- _Task material_

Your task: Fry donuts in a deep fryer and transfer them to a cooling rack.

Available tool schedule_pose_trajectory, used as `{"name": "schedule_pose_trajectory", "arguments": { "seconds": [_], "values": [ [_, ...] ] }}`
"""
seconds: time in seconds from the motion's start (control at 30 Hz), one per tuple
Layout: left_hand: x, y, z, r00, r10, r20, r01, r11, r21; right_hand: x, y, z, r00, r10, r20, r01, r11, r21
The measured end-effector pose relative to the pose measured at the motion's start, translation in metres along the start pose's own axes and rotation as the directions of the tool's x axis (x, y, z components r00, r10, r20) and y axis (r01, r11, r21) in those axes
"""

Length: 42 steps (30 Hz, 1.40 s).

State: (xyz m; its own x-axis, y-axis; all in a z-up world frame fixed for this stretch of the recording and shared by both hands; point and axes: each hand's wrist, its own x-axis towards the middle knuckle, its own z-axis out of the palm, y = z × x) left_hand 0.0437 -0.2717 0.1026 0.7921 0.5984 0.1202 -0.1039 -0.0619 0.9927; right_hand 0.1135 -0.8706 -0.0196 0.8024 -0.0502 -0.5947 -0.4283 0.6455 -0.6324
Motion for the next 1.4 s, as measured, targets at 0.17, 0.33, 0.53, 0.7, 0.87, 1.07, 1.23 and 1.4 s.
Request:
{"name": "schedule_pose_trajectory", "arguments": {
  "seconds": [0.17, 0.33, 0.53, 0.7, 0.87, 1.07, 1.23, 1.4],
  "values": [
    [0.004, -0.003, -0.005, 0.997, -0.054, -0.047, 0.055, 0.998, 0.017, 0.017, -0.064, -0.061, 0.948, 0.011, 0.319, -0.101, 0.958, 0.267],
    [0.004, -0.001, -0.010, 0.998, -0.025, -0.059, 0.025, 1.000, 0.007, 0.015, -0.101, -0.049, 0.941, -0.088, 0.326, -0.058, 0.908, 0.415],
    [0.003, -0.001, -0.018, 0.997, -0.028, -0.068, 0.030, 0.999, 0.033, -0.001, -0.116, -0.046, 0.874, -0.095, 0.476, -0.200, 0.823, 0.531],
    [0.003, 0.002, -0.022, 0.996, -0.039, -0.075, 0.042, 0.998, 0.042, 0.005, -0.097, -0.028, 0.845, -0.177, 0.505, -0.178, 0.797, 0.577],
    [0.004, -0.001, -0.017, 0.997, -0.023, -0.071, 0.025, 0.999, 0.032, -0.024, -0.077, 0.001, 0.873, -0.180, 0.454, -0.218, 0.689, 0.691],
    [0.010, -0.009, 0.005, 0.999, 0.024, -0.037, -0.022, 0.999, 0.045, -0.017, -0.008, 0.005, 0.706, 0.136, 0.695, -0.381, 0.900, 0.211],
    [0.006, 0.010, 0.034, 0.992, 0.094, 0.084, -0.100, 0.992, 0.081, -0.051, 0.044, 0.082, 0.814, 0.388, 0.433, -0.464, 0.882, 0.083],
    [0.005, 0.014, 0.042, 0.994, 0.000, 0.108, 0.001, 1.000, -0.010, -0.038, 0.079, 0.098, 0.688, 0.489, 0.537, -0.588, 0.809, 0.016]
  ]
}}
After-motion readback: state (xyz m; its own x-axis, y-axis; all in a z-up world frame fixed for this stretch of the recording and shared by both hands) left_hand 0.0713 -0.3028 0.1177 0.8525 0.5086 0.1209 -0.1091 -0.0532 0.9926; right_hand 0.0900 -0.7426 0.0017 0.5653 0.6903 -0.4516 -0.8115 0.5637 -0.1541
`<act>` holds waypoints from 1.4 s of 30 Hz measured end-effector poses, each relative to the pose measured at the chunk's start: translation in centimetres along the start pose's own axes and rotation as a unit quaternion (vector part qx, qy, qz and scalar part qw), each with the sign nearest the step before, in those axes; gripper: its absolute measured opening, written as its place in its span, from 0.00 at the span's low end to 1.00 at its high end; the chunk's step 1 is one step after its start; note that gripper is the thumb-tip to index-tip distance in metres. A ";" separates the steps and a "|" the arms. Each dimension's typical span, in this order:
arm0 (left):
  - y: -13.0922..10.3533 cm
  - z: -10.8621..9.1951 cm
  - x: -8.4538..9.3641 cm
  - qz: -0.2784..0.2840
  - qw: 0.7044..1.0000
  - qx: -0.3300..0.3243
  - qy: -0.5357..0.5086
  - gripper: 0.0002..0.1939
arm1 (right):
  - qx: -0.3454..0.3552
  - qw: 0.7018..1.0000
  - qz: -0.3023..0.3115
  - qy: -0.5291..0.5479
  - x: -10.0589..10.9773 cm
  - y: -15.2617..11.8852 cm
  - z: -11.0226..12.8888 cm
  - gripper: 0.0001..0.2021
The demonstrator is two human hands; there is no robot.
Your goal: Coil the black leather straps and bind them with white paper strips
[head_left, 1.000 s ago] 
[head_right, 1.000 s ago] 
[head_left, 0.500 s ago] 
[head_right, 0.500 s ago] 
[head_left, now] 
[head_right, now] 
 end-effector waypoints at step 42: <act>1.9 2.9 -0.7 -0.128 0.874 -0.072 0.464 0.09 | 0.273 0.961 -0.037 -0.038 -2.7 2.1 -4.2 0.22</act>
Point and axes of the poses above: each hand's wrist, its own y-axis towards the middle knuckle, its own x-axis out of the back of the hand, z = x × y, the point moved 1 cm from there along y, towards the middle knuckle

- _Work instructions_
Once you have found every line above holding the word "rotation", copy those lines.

- _Response to the exercise_
The measured end-effector pose relative to the pose measured at the motion's start, translation in metres along the start pose's own axes and rotation as the directions of the tool's x axis (x, y, z components r00, r10, r20) and y axis (r01, r11, r21) in those axes
`<act>` holds waypoints from 1.4 s of 30 Hz measured end-effector poses, each relative to the pose measured at the chunk's start: translation in centimetres along the start pose's own axes and rotation as a unit quaternion (vector part qx, qy, qz and scalar part qw), each with the sign nearest the step before, in those axes; gripper: its absolute measured opening, written as its place in its span, from 0.00 at the span's low end to 1.00 at its high end; the chunk's step 1 is one step after its start; note that gripper is the thumb-tip to index-tip distance in metres. A ";" separates the steps and a "|" the arms. Each dimension's typical span, in this order:

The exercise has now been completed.